**EXERCISE REQUIREMENTS:** Please reproduce, exactly and with nothing added, the lines of the material below that run from the one containing "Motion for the" to the end.

------------------------------------------------------------

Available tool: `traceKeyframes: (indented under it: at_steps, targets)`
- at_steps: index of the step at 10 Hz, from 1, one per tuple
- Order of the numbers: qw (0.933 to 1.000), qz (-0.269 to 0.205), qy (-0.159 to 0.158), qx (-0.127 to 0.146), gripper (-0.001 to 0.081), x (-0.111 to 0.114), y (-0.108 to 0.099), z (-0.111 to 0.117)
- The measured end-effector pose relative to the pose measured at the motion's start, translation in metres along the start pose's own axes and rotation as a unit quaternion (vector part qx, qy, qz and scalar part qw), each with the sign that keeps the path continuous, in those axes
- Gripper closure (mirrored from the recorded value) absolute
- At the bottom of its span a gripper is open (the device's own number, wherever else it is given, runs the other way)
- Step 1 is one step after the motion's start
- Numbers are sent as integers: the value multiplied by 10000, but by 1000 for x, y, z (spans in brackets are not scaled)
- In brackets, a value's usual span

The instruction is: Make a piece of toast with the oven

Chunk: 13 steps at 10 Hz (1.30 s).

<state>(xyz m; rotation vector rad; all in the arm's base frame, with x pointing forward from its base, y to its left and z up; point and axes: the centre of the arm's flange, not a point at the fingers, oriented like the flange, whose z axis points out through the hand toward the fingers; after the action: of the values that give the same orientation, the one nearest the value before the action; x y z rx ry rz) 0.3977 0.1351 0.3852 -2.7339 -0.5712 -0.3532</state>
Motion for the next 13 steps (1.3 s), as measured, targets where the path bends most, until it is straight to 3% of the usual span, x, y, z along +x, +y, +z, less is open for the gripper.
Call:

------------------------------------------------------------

**EXERCISE OUTPUT:**
Motion for the next 13 steps (1.3 s), as measured, targets where the path bends most, until it is straight to 3% of the usual span, x, y, z along +x, +y, +z, less is open for the gripper.
Call:

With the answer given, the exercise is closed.